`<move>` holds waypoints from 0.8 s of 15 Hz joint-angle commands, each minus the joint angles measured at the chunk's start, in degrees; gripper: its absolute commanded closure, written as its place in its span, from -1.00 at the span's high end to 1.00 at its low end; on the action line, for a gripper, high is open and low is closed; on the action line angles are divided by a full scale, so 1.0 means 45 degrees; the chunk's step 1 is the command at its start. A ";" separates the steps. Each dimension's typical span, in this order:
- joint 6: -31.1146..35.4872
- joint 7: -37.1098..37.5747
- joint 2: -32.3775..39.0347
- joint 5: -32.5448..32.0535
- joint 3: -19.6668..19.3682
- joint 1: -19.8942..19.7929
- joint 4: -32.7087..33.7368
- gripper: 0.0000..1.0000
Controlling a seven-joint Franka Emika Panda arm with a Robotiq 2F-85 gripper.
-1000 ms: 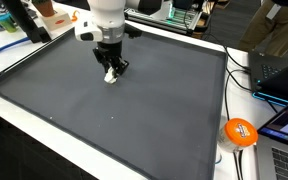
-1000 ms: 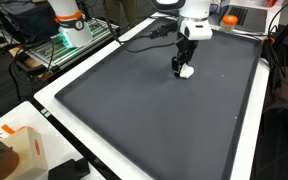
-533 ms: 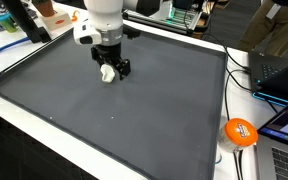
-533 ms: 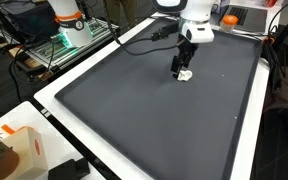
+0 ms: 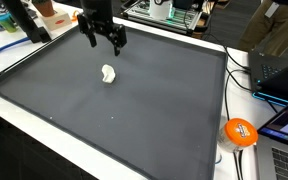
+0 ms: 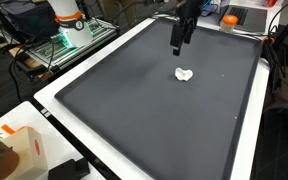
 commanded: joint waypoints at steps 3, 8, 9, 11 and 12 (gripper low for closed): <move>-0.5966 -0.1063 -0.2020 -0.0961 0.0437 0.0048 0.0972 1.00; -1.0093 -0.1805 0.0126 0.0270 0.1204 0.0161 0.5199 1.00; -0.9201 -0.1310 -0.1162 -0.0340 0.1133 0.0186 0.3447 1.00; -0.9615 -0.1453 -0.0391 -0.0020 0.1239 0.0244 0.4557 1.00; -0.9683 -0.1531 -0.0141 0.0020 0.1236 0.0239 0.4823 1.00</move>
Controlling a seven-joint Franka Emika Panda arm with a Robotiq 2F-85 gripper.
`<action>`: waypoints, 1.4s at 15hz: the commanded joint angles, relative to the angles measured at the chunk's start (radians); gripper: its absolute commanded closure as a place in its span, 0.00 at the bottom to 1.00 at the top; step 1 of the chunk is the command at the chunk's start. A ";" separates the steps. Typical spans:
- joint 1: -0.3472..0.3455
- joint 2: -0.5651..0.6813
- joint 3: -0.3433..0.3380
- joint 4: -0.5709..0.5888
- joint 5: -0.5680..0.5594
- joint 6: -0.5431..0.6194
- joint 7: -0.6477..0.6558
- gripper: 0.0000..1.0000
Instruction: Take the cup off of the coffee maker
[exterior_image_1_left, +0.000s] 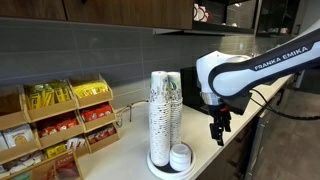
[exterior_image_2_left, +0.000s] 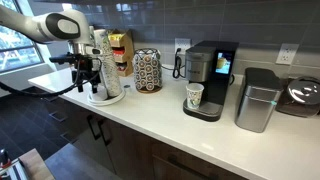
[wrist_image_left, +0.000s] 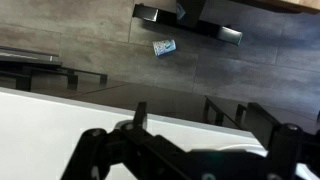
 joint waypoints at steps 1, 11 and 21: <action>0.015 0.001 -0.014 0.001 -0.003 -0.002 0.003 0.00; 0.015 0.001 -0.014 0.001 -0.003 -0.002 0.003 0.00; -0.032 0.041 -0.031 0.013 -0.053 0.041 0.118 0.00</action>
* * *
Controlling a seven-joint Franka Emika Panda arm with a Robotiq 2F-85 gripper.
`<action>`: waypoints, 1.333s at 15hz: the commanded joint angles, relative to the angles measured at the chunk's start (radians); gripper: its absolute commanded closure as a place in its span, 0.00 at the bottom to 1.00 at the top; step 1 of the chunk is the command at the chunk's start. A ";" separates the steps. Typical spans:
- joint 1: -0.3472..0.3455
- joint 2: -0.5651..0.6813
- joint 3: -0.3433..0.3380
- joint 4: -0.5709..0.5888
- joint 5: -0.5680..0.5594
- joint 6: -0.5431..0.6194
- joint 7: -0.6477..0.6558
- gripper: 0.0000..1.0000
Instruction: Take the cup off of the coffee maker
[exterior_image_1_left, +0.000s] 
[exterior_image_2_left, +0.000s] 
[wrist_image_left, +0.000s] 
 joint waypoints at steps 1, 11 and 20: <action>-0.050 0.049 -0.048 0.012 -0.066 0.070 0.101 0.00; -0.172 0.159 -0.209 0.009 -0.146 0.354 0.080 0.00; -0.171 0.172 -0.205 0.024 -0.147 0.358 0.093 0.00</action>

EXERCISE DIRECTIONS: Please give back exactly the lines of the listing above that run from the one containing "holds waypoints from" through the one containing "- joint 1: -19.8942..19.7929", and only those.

WRITTEN RESPONSE:
`<move>` holds waypoints from 0.8 s of 15 Hz joint-angle commands, each minus the joint angles measured at the chunk's start, in degrees; gripper: its absolute commanded closure, written as its place in its span, from -1.00 at the span's high end to 1.00 at its low end; on the action line, for a gripper, high is open and low is closed; on the action line angles are divided by a full scale, so 1.0 means 45 degrees; the chunk's step 1 is the command at its start. A ";" separates the steps. Each dimension's typical span, in this order:
- joint 6: -31.1146..35.4872
- joint 7: -37.1098..37.5747
- joint 2: -32.3775..39.0347
- joint 5: -32.5448..32.0535
- joint 3: -19.6668..19.3682
- joint 1: -19.8942..19.7929

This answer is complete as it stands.